• _Task description_
Lines below that include the word "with" should each be copied.
----
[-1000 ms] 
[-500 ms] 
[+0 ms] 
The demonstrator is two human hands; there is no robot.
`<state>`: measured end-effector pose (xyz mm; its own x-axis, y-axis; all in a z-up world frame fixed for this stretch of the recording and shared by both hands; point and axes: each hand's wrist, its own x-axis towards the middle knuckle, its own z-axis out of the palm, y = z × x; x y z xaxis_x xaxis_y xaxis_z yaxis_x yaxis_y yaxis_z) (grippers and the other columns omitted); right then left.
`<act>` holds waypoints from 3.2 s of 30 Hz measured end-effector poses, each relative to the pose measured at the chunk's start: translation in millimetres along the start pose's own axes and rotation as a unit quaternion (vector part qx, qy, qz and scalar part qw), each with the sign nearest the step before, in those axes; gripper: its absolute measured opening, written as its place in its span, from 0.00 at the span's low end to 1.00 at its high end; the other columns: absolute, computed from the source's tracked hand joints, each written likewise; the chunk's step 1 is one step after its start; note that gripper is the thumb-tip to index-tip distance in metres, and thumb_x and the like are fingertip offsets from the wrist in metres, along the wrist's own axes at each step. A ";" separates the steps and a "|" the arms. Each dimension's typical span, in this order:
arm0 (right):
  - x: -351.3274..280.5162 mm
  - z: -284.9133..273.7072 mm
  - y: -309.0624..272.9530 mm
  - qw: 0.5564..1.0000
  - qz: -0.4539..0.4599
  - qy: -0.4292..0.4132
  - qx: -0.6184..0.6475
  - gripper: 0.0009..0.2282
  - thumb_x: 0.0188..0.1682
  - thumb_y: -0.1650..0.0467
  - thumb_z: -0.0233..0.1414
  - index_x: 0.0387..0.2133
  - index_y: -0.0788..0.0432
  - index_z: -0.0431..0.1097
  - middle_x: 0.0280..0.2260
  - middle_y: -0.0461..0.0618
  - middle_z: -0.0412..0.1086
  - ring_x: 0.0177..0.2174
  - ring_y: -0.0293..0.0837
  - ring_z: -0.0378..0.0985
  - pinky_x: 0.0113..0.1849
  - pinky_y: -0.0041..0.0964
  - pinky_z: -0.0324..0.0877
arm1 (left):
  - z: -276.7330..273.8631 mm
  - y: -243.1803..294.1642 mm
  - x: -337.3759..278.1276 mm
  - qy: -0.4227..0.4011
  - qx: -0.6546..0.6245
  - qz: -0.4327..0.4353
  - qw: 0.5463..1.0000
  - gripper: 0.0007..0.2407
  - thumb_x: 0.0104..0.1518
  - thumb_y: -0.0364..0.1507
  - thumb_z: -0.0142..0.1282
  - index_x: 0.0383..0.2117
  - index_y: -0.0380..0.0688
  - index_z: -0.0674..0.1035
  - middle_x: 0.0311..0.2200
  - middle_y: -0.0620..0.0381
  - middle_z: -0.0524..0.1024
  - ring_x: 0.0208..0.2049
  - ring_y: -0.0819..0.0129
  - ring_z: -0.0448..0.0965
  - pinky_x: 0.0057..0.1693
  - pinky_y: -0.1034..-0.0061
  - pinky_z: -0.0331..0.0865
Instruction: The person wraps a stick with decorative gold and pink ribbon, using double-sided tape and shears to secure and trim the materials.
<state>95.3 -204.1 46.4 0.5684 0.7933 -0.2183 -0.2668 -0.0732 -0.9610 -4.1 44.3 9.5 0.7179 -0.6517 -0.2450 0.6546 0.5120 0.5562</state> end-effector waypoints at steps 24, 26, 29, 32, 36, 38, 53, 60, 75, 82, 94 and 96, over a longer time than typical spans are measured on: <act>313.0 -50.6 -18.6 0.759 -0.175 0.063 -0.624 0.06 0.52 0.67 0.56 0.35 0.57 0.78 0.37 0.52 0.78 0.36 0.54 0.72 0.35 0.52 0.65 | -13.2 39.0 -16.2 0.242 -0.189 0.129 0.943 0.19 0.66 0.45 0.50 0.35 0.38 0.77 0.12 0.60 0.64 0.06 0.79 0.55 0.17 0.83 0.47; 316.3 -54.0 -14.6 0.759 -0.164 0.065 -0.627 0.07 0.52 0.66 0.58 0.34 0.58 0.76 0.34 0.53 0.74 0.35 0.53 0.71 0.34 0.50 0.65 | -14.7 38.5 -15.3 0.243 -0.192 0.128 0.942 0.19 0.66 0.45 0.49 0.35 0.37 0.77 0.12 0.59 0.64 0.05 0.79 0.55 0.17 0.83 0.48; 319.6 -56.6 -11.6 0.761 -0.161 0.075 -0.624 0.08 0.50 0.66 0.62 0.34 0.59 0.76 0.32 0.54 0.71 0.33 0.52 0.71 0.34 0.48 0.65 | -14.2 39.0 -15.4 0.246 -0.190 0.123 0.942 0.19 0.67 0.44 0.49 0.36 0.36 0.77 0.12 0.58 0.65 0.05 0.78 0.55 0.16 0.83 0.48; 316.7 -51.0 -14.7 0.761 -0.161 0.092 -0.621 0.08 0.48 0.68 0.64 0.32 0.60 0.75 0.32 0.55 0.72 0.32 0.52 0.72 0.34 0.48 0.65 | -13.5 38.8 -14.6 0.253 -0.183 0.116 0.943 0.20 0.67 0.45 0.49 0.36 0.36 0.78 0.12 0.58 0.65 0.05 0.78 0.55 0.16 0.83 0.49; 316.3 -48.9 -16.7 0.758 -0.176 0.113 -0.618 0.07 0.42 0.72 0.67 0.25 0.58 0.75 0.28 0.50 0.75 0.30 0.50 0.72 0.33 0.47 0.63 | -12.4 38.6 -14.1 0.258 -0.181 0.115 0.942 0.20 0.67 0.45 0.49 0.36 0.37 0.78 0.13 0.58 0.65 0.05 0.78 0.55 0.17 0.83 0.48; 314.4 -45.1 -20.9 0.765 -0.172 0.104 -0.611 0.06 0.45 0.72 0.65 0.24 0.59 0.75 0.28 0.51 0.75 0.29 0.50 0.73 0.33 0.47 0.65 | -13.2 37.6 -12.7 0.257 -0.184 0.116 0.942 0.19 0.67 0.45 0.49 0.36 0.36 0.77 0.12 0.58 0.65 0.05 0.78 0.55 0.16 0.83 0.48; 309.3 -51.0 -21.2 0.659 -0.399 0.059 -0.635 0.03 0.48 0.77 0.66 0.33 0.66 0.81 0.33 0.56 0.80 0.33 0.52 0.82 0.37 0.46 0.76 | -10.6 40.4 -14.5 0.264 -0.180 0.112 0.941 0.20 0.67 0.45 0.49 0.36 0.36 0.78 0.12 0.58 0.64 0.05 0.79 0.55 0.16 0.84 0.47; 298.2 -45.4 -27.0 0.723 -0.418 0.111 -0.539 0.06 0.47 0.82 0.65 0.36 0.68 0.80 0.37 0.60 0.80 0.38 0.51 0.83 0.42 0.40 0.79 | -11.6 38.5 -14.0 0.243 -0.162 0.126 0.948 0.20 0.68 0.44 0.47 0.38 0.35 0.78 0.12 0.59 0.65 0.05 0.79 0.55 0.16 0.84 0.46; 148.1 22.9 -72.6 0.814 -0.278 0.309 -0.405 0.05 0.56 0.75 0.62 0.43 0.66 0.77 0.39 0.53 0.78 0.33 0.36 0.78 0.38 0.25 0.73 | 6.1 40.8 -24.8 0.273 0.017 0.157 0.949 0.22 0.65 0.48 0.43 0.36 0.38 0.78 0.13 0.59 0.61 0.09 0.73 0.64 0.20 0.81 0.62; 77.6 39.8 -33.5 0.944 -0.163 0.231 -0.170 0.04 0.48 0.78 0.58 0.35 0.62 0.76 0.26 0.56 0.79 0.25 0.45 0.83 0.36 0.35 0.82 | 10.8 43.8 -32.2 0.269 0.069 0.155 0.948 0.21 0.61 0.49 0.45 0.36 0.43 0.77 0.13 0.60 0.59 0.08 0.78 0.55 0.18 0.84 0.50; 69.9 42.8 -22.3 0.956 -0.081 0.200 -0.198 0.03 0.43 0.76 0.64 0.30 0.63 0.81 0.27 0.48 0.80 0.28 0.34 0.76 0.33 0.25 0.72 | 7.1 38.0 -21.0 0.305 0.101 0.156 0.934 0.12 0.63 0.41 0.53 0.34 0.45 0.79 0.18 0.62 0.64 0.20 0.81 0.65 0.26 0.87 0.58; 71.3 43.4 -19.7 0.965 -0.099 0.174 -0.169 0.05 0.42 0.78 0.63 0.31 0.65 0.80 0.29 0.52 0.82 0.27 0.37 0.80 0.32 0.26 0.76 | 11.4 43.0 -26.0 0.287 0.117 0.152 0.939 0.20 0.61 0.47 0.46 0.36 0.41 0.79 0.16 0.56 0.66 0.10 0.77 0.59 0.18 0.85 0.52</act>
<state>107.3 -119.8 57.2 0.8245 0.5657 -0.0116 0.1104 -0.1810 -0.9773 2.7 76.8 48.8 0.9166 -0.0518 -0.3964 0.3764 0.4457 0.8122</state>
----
• _Task solution_
`<act>` holds waypoints from 3.2 s of 30 Hz measured end-effector poses, each relative to the pose measured at the chunk's start: translation in millimetres along the start pose's own axes and rotation as a unit quaternion (vector part qx, qy, qz and scalar part qw), each with the sign nearest the step before, in those axes; gripper: its absolute measured opening, written as its place in its span, from 0.00 at the span's low end to 1.00 at its high end; the other columns: absolute, computed from the source's tracked hand joints, each written likewise; the chunk's step 1 is one step after its start; note that gripper is the thumb-tip to index-tip distance in metres, and thumb_x and the like are fingertip offsets from the wrist in metres, along the wrist's own axes at each step. A ";" separates the steps and a "|" the arms. Each dimension's typical span, in this order:
Instruction: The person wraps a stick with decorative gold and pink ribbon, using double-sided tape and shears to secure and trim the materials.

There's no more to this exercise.